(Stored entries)
....
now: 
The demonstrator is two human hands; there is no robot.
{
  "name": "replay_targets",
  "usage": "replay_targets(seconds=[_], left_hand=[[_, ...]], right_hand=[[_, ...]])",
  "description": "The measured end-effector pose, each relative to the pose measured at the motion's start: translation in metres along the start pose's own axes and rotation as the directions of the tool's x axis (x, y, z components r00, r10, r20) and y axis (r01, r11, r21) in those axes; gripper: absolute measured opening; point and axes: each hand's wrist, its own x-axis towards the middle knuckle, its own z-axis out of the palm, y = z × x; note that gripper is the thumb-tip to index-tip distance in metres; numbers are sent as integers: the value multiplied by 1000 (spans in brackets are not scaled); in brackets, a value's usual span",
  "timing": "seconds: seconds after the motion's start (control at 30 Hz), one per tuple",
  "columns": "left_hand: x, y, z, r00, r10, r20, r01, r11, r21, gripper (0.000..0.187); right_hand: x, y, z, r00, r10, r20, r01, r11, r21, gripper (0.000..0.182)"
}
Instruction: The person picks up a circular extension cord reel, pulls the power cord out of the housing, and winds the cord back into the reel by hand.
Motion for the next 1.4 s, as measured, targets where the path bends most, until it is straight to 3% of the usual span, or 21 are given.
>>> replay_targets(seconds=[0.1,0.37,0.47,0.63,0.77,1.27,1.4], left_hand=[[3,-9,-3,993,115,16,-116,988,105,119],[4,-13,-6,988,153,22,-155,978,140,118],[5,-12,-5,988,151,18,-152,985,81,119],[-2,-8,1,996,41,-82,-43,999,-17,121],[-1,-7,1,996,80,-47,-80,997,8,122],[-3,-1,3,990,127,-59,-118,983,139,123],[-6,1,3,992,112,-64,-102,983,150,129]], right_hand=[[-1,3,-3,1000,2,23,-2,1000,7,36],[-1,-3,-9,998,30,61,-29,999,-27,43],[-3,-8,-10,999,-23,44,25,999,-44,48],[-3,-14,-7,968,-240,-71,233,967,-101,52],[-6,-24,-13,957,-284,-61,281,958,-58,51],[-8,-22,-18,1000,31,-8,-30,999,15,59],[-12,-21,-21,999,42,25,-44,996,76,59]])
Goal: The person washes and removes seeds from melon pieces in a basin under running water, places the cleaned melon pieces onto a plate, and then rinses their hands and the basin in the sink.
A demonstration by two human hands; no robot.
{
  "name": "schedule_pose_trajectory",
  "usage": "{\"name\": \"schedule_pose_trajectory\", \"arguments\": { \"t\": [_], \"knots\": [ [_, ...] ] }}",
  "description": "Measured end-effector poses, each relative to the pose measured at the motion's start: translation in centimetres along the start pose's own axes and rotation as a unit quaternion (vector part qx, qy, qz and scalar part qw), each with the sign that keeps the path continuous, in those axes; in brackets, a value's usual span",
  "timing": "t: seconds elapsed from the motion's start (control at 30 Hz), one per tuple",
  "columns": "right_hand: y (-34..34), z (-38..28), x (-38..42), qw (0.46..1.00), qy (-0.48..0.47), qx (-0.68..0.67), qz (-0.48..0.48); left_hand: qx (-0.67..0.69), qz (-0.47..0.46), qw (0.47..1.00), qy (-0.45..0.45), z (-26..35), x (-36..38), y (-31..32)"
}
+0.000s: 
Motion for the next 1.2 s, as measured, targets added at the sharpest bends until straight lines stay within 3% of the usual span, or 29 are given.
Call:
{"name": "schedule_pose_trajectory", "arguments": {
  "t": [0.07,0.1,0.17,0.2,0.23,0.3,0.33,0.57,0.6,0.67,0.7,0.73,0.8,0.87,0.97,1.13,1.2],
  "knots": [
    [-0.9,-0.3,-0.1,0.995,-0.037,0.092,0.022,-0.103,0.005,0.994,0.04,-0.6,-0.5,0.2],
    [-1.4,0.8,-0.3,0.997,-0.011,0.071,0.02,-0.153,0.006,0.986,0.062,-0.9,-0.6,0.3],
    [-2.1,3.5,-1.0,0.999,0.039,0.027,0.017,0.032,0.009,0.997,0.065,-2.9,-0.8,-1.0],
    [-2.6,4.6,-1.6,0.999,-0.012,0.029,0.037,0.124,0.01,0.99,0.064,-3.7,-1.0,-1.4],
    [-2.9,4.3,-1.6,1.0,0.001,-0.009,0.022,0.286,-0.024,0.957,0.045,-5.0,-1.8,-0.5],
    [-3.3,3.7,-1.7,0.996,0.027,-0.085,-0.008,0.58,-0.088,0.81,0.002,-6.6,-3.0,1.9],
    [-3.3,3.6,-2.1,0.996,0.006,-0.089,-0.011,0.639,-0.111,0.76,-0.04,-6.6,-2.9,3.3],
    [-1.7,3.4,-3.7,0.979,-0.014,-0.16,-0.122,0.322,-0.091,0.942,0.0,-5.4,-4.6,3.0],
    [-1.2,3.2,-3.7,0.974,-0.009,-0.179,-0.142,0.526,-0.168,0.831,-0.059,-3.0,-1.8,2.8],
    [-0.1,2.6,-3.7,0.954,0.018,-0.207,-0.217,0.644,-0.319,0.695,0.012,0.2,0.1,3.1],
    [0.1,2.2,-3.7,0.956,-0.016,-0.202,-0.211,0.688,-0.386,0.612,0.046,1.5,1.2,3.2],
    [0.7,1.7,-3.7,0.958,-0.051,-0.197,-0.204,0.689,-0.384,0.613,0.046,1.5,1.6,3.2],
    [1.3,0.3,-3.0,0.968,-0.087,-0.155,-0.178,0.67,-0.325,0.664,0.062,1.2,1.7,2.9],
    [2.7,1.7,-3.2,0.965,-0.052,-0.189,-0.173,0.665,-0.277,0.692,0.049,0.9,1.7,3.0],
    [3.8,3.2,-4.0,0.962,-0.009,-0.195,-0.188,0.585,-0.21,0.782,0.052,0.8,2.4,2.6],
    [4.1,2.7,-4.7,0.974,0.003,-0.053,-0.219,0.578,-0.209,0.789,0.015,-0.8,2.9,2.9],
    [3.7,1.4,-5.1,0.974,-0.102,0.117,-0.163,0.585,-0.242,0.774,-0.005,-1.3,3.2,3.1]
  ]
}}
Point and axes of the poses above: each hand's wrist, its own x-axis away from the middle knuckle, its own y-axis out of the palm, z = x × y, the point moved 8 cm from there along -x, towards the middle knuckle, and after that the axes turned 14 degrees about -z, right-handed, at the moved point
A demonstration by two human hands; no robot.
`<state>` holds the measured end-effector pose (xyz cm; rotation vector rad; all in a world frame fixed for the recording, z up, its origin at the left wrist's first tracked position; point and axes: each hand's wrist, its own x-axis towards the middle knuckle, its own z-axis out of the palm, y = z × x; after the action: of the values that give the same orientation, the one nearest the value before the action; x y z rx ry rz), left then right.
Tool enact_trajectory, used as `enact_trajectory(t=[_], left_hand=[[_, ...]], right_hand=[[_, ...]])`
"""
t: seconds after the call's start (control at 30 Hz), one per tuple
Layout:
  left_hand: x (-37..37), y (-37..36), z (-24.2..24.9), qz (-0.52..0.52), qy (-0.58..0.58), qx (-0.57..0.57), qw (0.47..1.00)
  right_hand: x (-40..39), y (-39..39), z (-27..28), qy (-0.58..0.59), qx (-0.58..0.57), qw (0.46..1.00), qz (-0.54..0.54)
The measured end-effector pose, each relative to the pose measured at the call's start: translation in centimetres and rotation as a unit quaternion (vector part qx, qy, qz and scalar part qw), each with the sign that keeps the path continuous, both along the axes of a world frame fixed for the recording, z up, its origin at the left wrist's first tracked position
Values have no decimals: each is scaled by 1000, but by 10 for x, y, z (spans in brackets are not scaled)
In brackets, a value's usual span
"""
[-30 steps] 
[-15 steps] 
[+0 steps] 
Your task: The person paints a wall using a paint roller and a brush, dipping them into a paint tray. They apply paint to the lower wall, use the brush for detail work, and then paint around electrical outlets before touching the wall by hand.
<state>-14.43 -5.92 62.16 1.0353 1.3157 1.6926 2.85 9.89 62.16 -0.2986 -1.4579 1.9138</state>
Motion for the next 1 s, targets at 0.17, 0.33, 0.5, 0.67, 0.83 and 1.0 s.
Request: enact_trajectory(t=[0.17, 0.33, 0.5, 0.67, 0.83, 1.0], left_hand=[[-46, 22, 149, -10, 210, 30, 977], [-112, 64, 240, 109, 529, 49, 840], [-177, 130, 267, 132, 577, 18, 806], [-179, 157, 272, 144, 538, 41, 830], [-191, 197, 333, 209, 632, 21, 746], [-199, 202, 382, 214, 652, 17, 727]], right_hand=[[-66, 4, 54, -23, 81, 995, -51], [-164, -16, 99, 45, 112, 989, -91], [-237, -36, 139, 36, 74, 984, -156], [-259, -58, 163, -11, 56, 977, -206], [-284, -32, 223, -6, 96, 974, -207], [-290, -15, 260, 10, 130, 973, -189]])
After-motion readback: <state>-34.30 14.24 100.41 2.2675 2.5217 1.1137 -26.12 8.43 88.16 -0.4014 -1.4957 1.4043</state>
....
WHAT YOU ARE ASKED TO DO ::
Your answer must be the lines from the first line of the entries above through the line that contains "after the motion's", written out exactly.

SOLUTION TO THIS PROBLEM ::
now: 
The demonstrator is two human hands; there is no robot.
{
  "name": "replay_targets",
  "usage": "replay_targets(seconds=[_], left_hand=[[_, ...]], right_hand=[[_, ...]])",
  "description": "The measured end-effector pose, each relative to the pose measured at the motion's start: translation in metres along the start pose's own axes and rotation as the directions of the tool's x axis (x, y, z components r00, r10, r20) and y axis (r01, r11, r21) in those axes; gripper: absolute measured opening; point and axes: each hand's wrist, its own x-axis towards the middle knuckle, its own z-axis out of the palm, y = z × x; note that gripper is the thumb-tip to index-tip distance in metres; numbers are sent as integers: the value multiplied by 1000 (spans in brackets are not scaled); in brackets, a value's usual span",
  "timing": "seconds: seconds after the motion's start (control at 30 Hz), one per tuple",

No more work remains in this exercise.